31 августа он пишет, что готов поддержать тех, кто захочет установить республику, 18 сентября он отвергает подозрения в его роялизме, 4 ноября он объявляет грубой ошибкой убеждение, что Франция может быть только монархией, 8 ноября он говорит, что «король во Франции является по меньшей мере пятым колесом телеги». Но 17 февраля неожиданный поворот: Марат утверждает, что «лучше всего нам подходит очень ограниченная монархия», что «республика скоро может выродиться в олигархию».

В начале 1791 года затевается новый судебный процесс против Марата. 12 февраля 1791 года Клуб кордельеров принимает резолюцию, специально посвященную ему. В ней поистине восторженная оценка патриотической деятельности Марата. Кордельеры торжественно предупреждают, что будут вновь защищать его, используя все свои силы и возможности. Любопытно, что Марат не опубликовал этот документ, так красноречиво превозносивший его. Поэтому совершенно несправедливы обвинения Марата в тщеславии. Вот с гордостью дело обстоит иначе: Марат действительно гордится своей миссией. Его связь с кордельерами становится все теснее, по мере того, как все более левеет, демократизируется, точнее — «маратизируется» деятельность Клуба.

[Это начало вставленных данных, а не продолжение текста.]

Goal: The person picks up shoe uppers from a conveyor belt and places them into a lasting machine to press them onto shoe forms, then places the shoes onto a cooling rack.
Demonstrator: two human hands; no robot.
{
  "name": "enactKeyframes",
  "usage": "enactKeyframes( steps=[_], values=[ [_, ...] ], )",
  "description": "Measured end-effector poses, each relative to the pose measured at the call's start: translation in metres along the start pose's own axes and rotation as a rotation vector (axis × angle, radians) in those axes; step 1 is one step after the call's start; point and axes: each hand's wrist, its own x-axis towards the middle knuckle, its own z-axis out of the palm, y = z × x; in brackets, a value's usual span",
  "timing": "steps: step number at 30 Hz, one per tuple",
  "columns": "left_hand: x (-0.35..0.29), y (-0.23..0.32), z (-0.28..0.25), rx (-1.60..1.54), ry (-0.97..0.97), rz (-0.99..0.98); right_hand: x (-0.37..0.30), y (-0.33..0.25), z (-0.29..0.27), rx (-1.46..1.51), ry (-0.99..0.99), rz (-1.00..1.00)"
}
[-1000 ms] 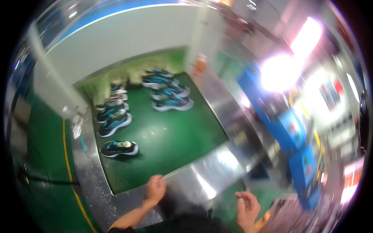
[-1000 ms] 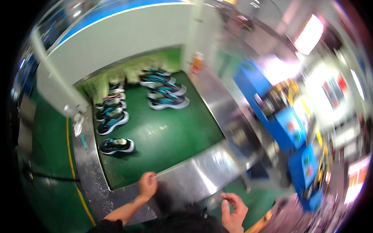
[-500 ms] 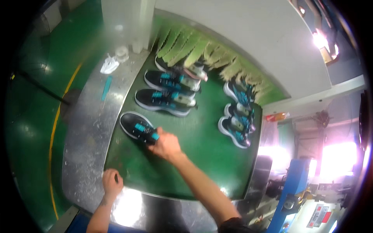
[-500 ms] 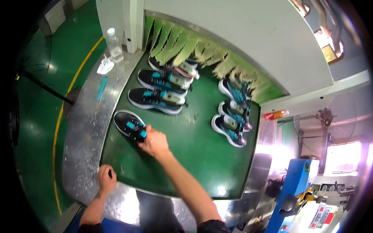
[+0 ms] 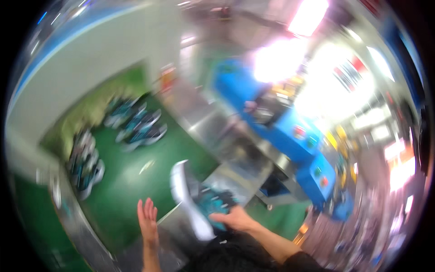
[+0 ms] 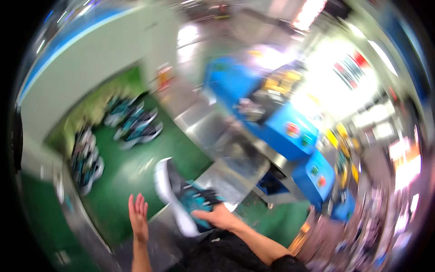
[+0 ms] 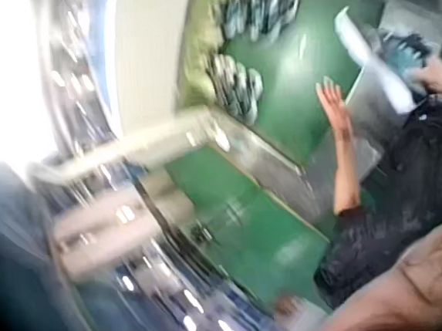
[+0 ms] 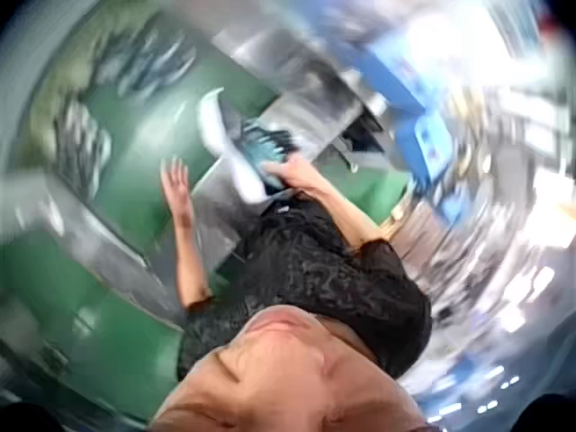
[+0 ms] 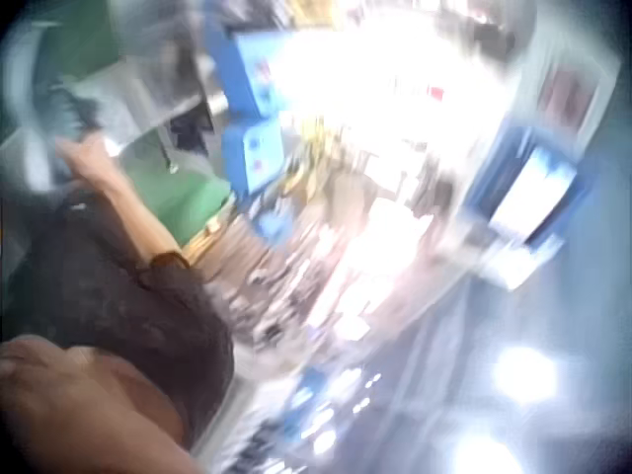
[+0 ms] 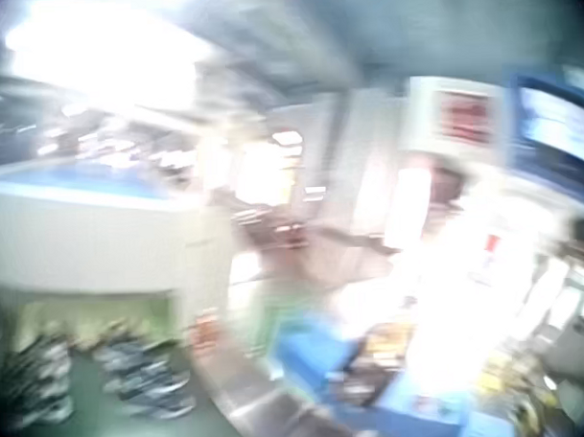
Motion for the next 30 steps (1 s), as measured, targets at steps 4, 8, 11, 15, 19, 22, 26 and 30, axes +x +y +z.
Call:
enactKeyframes(
  steps=[4,8,11,15,19,22,26,30],
  values=[
    [-0.013,0.018,0.237,-0.123,-0.495,0.089,-0.048,-0.011,-0.103,-0.029,0.068,-0.69],
    [-0.096,-0.019,0.423,-0.083,-0.679,-0.098,-0.169,0.02,-0.288,0.256,0.048,-0.439],
    [-0.183,-0.079,0.534,0.122,-0.695,-0.178,-0.263,0.071,-0.396,0.359,0.348,-0.172],
    [-0.263,-0.121,0.703,0.085,-1.065,-0.301,-0.402,0.152,-0.51,0.761,0.96,-0.024],
    [-0.256,-0.226,0.89,0.456,-1.281,-0.239,-0.497,0.178,-0.579,0.898,1.388,-0.236],
    [-0.238,-0.32,1.051,0.879,-1.249,-0.035,-0.54,0.275,-0.616,0.373,1.381,-0.558],
    [-0.245,-0.427,1.134,1.096,-0.965,0.393,-0.568,0.184,-0.625,0.132,0.868,0.631],
    [-0.239,-0.388,1.17,1.114,-1.17,-0.091,-0.548,0.195,-0.613,0.95,1.546,0.177]
  ],
)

Марат чаще критикует Якобинский клуб, который в 1791 году допускал в свои ряды только состоятельных людей: «Что можно ждать от этой ассамблеи слабоумных, которые мечтают только о равенстве, хвастают братством и которые исключают из своего состава бедняков, завоевавших им свободу».

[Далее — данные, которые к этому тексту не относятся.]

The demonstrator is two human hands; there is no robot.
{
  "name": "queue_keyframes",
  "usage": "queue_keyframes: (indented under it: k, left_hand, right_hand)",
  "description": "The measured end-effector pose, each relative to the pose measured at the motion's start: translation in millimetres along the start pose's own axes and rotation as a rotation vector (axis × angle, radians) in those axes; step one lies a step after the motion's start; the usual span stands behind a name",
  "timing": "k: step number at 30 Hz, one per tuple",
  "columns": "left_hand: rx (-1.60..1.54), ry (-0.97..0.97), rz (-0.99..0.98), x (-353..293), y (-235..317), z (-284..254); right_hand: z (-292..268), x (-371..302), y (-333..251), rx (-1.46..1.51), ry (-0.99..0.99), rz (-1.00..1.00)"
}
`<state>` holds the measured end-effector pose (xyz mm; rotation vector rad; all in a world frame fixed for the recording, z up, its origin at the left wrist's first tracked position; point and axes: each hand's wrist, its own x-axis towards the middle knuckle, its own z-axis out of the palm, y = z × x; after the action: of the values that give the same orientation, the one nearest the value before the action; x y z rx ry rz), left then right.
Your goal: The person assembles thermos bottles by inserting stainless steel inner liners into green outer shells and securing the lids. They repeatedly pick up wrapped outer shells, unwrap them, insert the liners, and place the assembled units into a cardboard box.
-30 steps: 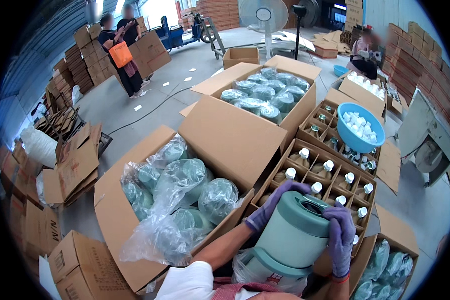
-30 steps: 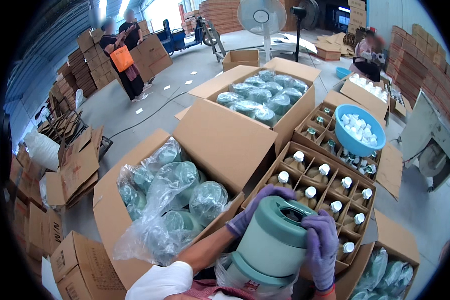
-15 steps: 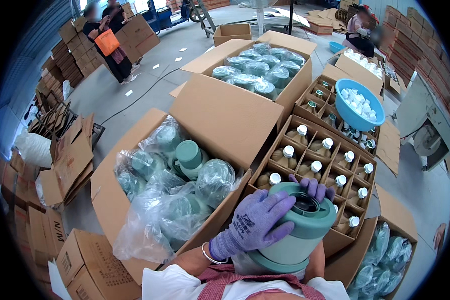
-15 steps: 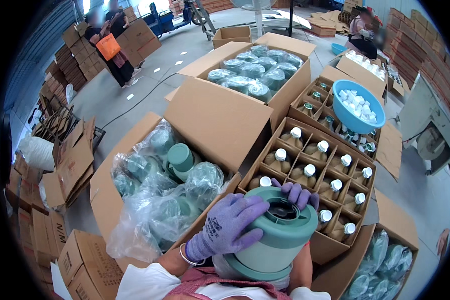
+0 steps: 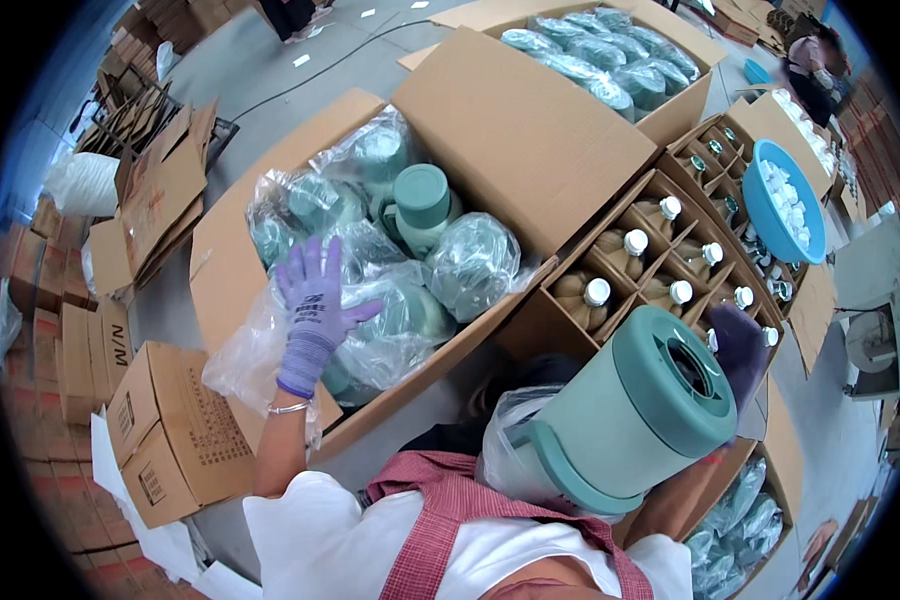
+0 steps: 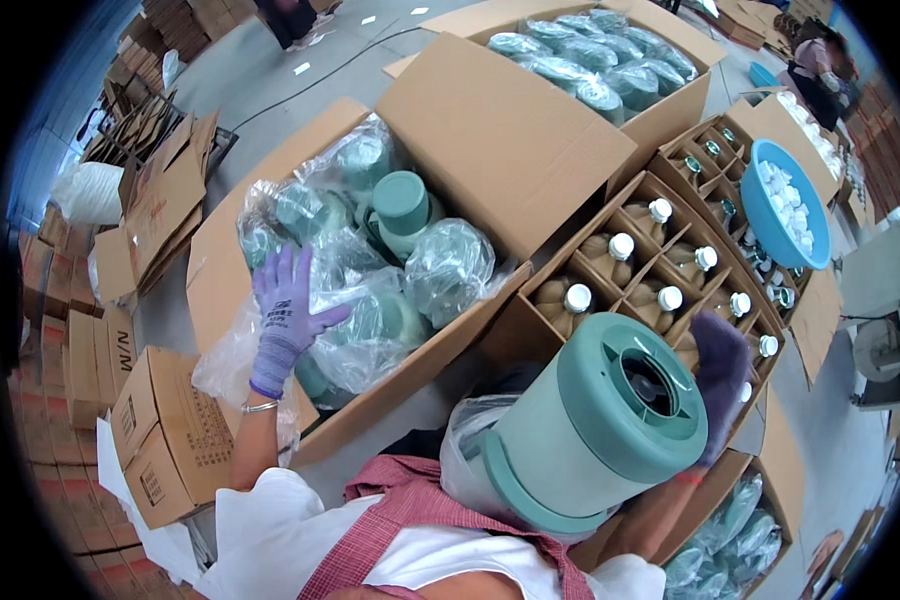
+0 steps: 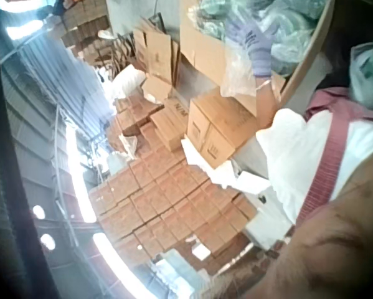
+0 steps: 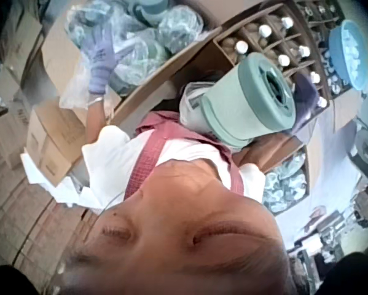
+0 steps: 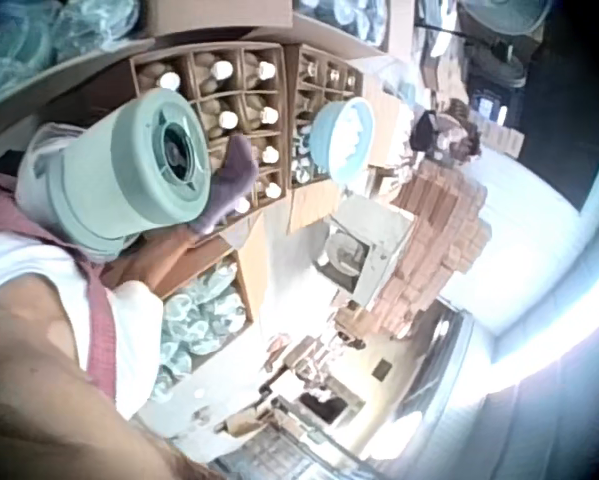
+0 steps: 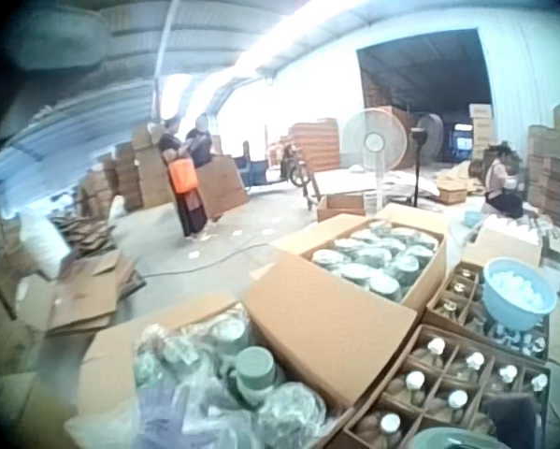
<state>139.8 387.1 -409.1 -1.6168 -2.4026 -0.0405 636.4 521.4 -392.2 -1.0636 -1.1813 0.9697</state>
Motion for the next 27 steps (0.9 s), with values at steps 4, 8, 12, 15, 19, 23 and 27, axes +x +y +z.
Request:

Объединение и просвещение этих бедняков — вот задача, которой Марат посвящает много сил с начала 1791 года. Моделью для него служит Клуб кордельеров. Однако здесь слишком много интеллигенции, что ограничивает его влияние. Поэтому Марат стремится объединить бедняков с помощью братских обществ. За несколько месяцев они объявляются почти во всех секциях Парижа. В своей газете Марат дает фактическую программу их деятельности: политическое просвещение людей и подготовка к революционным выступлениям. Благодаря братским обществам Революция становится менее монархической, менее буржуазной и более народной. Марата справедливо назвали тогда в одной из газет «отцом братских обществ».

Вдруг 18 апреля газета Демулена «Революции Франции и Брабанта» публикует сообщение: «Неустрашимый Марат… впал в безнадежность и требует паспорт, чтобы проповедовать свободу среди другой, менее продажной нации». Неожиданное разочарование действительно охватило Марата: он испытывает горестное отчаяние от того, что народ не откликается на его призывы к восстанию. Он уже писал своему другу Брегету в Лондон, что французы предпочитают состояние рабства, что «друзьям свободы остается только бежать за границу». Что вызвало этот приступ пессимизма? Смерть Мирабо 2 апреля и вызванное ею всеобщее чувство горя по поводу ухода политика, которого Марат давно обвинил в продажности. Почести Рикетти (как называл теперь его Марат) глубоко возмутили Друга народа.